| Instructions to follow |
Please copy out the entries below exactly, beginning with the line that contains "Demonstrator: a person" and ending with the line that contains "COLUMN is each", and include nothing outside that span.

Extracted records
[Start of Attachment]

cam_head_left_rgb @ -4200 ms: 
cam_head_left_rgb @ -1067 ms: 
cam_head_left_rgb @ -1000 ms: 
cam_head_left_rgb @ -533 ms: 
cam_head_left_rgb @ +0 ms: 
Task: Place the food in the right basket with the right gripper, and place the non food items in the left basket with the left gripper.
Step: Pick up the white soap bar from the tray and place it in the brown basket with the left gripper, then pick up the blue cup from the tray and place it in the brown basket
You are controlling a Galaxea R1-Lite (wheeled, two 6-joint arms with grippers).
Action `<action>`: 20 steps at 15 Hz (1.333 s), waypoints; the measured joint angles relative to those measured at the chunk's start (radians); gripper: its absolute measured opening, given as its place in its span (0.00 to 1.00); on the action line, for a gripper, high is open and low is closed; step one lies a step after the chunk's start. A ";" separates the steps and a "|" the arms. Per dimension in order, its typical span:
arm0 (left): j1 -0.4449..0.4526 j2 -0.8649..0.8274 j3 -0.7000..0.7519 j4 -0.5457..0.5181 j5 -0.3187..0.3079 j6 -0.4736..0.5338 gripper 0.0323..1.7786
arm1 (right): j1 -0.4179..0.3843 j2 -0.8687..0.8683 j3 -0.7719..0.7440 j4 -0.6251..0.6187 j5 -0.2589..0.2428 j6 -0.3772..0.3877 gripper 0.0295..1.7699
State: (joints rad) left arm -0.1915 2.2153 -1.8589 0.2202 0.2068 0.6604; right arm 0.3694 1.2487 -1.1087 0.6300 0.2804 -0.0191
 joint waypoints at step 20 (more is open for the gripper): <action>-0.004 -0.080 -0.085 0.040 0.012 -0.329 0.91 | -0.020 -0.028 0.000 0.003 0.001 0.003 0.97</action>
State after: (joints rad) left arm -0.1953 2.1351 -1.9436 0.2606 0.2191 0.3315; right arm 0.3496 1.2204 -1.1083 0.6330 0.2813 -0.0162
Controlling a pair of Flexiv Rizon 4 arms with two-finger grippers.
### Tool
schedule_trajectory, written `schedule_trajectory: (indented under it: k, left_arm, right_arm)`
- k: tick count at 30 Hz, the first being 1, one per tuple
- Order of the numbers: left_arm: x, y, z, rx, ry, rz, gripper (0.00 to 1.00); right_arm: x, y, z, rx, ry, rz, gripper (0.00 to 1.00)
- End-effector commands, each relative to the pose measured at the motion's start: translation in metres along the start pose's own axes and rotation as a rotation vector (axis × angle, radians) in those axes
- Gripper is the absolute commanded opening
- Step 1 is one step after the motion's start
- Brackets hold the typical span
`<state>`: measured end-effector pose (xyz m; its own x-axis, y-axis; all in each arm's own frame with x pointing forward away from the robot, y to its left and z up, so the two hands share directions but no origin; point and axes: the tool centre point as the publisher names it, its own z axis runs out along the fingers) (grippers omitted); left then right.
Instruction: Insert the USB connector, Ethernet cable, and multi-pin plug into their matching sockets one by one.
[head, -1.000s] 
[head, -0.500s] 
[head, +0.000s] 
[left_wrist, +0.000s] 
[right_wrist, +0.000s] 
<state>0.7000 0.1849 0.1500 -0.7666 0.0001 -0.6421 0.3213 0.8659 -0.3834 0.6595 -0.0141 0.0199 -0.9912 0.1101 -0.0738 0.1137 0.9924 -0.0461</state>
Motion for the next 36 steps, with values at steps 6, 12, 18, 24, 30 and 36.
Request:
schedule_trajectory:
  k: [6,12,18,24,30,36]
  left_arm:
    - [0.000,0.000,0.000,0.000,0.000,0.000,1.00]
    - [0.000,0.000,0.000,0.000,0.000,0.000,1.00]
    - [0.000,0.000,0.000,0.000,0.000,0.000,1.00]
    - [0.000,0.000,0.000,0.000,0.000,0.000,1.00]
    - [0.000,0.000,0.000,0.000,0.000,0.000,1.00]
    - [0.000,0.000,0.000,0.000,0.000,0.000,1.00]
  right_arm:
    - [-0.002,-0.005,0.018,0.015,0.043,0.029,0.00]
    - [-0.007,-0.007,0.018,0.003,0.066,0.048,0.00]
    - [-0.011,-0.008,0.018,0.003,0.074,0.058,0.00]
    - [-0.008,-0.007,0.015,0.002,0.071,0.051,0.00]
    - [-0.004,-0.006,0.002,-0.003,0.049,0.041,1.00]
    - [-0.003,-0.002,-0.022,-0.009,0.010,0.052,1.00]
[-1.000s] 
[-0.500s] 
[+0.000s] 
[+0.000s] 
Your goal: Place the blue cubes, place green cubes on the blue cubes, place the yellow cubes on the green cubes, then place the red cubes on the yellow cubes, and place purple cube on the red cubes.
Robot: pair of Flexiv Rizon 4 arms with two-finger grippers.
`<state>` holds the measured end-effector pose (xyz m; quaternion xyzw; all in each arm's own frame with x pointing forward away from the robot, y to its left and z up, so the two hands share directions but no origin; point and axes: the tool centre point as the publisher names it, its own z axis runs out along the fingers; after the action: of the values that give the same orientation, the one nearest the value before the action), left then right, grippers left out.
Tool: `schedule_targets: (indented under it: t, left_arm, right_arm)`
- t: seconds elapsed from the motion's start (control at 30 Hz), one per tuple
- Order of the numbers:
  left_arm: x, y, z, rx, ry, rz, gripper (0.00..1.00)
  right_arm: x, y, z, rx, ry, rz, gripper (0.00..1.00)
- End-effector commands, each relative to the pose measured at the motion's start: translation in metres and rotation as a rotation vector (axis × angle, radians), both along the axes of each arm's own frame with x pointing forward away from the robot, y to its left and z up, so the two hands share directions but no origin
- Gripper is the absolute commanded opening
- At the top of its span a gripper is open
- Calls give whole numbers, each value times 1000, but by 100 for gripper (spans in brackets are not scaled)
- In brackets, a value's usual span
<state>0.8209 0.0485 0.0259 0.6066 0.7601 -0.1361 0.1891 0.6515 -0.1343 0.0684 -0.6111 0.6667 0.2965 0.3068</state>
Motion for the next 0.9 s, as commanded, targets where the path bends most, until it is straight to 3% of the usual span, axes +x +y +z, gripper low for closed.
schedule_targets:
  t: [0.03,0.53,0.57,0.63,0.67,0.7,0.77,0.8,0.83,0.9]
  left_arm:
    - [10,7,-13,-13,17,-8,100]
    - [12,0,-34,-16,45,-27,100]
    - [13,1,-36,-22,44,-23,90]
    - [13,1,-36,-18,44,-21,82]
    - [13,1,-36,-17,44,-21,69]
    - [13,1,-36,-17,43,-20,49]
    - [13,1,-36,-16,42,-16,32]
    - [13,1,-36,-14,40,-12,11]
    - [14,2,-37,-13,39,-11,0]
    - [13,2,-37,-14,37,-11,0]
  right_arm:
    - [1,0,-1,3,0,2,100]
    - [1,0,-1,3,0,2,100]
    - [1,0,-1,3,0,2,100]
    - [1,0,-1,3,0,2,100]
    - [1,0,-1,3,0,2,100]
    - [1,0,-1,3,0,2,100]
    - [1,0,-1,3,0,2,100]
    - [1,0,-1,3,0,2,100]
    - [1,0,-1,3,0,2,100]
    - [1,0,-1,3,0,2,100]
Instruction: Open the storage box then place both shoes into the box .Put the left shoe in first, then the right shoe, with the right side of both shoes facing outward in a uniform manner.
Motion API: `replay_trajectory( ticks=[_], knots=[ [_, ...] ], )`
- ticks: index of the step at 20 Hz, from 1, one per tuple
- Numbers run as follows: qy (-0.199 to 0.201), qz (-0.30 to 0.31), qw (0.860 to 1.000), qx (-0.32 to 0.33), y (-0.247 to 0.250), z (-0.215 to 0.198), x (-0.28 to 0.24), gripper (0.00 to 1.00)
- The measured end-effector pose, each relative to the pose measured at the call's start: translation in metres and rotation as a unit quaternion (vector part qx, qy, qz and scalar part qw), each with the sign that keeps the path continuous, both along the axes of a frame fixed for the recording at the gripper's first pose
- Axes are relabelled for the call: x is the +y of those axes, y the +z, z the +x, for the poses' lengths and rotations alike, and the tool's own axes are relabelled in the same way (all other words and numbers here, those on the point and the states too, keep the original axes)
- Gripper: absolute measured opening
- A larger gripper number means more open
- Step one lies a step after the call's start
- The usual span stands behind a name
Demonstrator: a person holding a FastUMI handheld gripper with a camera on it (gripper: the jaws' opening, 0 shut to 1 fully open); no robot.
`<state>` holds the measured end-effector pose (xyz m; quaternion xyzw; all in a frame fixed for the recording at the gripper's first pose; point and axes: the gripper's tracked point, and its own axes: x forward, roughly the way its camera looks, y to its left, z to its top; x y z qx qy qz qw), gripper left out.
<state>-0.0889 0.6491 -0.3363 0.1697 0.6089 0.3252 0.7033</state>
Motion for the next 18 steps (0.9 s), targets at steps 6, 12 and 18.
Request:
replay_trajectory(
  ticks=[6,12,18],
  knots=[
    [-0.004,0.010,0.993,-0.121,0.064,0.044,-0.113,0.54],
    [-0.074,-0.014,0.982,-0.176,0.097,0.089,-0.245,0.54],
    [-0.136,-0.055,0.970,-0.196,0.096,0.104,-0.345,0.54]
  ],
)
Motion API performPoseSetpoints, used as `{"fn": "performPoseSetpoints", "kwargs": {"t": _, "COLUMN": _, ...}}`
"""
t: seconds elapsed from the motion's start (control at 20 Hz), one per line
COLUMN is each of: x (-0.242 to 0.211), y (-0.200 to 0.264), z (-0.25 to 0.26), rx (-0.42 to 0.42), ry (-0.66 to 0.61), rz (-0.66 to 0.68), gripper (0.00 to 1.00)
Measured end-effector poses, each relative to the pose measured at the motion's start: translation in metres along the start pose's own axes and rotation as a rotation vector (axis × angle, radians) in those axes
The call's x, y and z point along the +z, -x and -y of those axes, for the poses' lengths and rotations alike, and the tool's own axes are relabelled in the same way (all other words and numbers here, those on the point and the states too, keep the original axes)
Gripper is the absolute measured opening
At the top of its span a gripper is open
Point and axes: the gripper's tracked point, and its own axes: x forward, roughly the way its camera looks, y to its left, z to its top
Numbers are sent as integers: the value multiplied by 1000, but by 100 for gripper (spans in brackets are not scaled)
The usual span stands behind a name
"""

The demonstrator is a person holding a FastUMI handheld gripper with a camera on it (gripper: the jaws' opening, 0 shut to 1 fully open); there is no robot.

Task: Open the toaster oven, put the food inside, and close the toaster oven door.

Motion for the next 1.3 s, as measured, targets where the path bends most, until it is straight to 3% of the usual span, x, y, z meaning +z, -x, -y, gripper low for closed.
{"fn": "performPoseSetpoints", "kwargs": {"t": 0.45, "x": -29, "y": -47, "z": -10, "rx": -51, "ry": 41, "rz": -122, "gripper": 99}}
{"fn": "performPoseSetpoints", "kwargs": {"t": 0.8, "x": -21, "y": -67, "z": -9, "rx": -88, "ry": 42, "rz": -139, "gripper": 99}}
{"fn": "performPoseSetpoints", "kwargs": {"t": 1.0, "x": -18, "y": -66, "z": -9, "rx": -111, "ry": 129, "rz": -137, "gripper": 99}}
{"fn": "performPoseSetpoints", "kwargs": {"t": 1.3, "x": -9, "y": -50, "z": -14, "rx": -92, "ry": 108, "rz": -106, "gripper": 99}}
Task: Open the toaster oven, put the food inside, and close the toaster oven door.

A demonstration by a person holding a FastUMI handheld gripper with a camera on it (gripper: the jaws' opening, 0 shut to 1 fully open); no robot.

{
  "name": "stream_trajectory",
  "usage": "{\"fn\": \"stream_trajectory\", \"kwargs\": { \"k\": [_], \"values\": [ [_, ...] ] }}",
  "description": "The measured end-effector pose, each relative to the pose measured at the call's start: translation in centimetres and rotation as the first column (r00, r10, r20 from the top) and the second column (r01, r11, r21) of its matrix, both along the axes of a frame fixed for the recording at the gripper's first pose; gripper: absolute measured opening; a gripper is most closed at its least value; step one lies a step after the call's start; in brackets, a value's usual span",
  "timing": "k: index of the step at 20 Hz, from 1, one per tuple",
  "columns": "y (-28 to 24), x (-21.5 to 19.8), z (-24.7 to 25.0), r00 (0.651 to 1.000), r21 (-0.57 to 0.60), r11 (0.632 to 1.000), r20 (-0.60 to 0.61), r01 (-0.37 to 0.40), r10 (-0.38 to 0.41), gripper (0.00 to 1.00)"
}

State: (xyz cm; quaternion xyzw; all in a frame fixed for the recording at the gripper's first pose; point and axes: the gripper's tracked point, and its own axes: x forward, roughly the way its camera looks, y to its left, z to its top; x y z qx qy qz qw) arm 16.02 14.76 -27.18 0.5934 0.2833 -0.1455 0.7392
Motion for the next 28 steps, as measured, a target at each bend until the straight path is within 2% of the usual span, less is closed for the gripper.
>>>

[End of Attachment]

| Exercise response |
Demonstrator: a person holding a FastUMI handheld gripper with a camera on it (gripper: the jaws' opening, 0 shut to 1 fully open); no robot.
`<state>` holds the measured end-effector pose (xyz m; quaternion xyzw; all in a frame fixed for the recording at the gripper's first pose; point and axes: the gripper's tracked point, and its own axes: x forward, roughly the way its camera looks, y to its left, z to its top; x y z qx qy qz qw), gripper left out.
<state>-0.0889 0.6491 -0.3363 0.1697 0.6089 0.3252 0.7033</state>
Motion for the next 18 steps (0.9 s), targets at steps 6, 12 and 18.
Request:
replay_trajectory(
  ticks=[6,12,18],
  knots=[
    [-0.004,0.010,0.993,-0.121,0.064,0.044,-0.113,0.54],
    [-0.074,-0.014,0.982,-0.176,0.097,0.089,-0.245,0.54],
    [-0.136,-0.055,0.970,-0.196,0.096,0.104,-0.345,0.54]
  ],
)
Motion API performPoseSetpoints, used as `{"fn": "performPoseSetpoints", "kwargs": {"t": _, "COLUMN": _, ...}}`
"""
t: seconds elapsed from the motion's start (control at 20 Hz), one per line
COLUMN is each of: x (-0.242 to 0.211), y (-0.200 to 0.264), z (-0.25 to 0.26), rx (-0.42 to 0.42), ry (-0.66 to 0.61), rz (-0.66 to 0.68), gripper (0.00 to 1.00)

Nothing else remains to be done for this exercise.